Um texto heterodoxo, mas nacos muito bonitos, que respiguei no rescaldo da eleição americana:

Esperança

Dizem que numa aldeia da Normandia, antes do desembarque do dia D, havia uma prostituta que se passeava nas ruas desertas e batia às portas dizendo: “Eles vêm aí”. Não dizia mais nada, esta prostituta que certamente devia ter comido um bocadinho melhor quando foi com um oficial alemão, e que era desprezada por todos. Esta prostituta que, certamente, sem saber se sobreviveria aos bombardeamentos, e se sobrevisse, se aguentaria a purga da Resistência, ainda devia poder desfiar o rol de algumas recordações bonitas e sonhos (uma prostituta também tem sonhos) de infância.

E eles vieram. Os primeiros eram moços de 16 anos e tiveram 80% de baixas. Tiveram depois homenagens mas não estavam lá. Cá dentro, na Europa, todos os esperavam, até alguns soldados alemães, bons e valentes combatentes, fartos de Guerra, de Pátria, de Honra. Todos os esperavam e não os esperavam como os russos, porque aí, ia haver vingança. Na América havia um bocado de tudo, desconjuntado, mal posto, no fundo não havia nada de ser muito levado a sério. Havia Esperança.
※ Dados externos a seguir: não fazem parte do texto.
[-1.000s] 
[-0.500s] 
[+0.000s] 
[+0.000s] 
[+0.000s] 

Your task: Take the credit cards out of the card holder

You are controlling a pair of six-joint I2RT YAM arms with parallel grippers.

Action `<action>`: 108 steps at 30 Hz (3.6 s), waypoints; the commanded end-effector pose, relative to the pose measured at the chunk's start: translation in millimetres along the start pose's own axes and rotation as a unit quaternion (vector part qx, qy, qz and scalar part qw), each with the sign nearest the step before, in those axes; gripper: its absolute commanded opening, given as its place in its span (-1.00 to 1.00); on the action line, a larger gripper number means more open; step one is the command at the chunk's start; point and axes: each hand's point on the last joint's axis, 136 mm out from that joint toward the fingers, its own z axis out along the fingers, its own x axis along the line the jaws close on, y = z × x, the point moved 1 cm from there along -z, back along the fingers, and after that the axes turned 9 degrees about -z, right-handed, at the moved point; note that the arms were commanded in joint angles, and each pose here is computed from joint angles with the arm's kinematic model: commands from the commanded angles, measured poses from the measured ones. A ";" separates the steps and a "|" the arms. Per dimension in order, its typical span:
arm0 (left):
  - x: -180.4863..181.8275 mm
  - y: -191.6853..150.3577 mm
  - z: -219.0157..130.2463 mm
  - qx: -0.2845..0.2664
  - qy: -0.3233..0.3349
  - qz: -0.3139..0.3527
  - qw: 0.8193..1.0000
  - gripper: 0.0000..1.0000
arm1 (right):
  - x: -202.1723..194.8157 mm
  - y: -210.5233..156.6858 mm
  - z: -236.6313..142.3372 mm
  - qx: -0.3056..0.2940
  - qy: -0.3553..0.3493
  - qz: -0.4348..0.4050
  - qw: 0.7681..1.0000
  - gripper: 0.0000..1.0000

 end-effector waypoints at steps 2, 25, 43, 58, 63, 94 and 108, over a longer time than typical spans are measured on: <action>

Digo para mim mesmo, quando vejo essa velha que criou o neto negro filho de um amor passageiro, e que morreu antes deste dia D: eles vêm aí. Terá ela ouvido? Acredito que aquele mulato que chorou por ela em frente às câmaras, na sua fragilidade de rafeiro, de político e de órfão, lá avançou entre as palavras e pensou que “alguém gostou de mim, alguém achou que eu merecia existir”. E nesta secreta esperança de que algo vai mudar, de que há um lugar para mim e para ti na mão de Deus, recupero forças que já não pensava ter. Será verdade? Seremos capazes de aguentar? Talvez tenha valido a pena um país sem direito a existir, sem identidade verdadeira, sem pureza, sem certeza, um bónus de Espaço e História para um género humano tão incompetente, um país que repete os erros, talvez valha a pena.Só para que um espantalho humano numa aldeia deserta ao vento, esbraceje e diga ao céu: “Eles vêm aí”.

E, por eles, eu não irei para lá. Ficarei aqui, na rudeza, em nome dessa Esperança.